+++ Dataset excerpt
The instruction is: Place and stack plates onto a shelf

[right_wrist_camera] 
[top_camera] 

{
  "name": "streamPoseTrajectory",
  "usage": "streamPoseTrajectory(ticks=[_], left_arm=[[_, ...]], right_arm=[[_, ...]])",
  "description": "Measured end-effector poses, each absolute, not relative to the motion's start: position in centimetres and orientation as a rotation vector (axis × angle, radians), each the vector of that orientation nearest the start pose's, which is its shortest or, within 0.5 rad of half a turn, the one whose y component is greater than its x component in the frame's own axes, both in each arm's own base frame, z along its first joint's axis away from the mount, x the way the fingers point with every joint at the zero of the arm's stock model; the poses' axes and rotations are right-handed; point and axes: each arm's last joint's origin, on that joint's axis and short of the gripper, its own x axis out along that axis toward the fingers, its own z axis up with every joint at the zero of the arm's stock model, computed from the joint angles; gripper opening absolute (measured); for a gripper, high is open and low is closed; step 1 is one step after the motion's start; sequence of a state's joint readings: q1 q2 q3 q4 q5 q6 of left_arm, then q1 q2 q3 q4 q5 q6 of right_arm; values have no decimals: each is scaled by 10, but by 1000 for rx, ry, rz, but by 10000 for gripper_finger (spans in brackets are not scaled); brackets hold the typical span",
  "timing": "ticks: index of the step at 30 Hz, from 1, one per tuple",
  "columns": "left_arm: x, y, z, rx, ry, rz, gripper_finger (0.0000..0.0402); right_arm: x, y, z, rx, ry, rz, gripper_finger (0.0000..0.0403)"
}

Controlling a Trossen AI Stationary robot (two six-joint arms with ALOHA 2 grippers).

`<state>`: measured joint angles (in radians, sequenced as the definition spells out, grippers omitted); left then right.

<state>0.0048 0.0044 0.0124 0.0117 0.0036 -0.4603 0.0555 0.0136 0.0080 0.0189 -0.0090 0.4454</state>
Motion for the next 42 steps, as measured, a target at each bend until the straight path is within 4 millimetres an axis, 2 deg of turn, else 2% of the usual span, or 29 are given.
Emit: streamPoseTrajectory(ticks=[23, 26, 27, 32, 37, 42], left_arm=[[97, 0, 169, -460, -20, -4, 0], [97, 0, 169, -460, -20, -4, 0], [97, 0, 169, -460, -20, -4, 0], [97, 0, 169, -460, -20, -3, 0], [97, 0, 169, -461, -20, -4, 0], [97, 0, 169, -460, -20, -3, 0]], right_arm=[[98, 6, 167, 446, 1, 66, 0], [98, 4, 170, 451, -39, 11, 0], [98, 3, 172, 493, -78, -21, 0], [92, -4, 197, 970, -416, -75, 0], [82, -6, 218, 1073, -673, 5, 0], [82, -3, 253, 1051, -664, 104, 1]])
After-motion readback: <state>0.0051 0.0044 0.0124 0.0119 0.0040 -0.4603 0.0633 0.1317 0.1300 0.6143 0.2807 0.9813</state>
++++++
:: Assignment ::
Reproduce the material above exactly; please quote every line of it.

:: Exercise answer ::
The instruction is: Place and stack plates onto a shelf

[right_wrist_camera] 
[top_camera] 

{
  "name": "streamPoseTrajectory",
  "usage": "streamPoseTrajectory(ticks=[_], left_arm=[[_, ...]], right_arm=[[_, ...]])",
  "description": "Measured end-effector poses, each absolute, not relative to the motion's start: position in centimetres and orientation as a rotation vector (axis × angle, radians), each the vector of that orientation nearest the start pose's, which is its shortest or, within 0.5 rad of half a turn, the one whose y component is greater than its x component in the frame's own axes, both in each arm's own base frame, z along its first joint's axis away from the mount, x the way the fingers point with every joint at the zero of the arm's stock model; the poses' axes and rotations are right-handed; point and axes: each arm's last joint's origin, on that joint's axis and short of the gripper, its own x axis out along that axis toward the fingers, its own z axis up with every joint at the zero of the arm's stock model, computed from the joint angles; gripper opening absolute (measured); for a gripper, high is open and low is closed; step 1 is one step after the motion's start; sequence of a state's joint readings: q1 q2 q3 q4 q5 q6 of left_arm, then q1 q2 q3 q4 q5 q6 of right_arm; values have no decimals: each is scaled by 10, but by 1000 for rx, ry, rz, but by 10000 for gripper_finger (spans in brackets are not scaled); brackets hold the typical span",
  "timing": "ticks: index of the step at 30 Hz, from 1, one per tuple",
  "columns": "left_arm: x, y, z, rx, ry, rz, gripper_finger (0.0000..0.0402); right_arm: x, y, z, rx, ry, rz, gripper_finger (0.0000..0.0403)"
}

Controlling a Trossen AI Stationary robot (two six-joint arms with ALOHA 2 grippers).

`<state>`: measured joint angles (in radians, sequenced as the definition spells out, grippers omitted); left then right.

<state>0.0048 0.0044 0.0124 0.0117 0.0036 -0.4603 0.0555 0.0136 0.0080 0.0189 -0.0090 0.4454</state>
Motion for the next 42 steps, as measured, a target at each bend until the straight path is within 4 millimetres an axis, 2 deg of turn, else 2% of the usual span, or 29 are given.
Emit: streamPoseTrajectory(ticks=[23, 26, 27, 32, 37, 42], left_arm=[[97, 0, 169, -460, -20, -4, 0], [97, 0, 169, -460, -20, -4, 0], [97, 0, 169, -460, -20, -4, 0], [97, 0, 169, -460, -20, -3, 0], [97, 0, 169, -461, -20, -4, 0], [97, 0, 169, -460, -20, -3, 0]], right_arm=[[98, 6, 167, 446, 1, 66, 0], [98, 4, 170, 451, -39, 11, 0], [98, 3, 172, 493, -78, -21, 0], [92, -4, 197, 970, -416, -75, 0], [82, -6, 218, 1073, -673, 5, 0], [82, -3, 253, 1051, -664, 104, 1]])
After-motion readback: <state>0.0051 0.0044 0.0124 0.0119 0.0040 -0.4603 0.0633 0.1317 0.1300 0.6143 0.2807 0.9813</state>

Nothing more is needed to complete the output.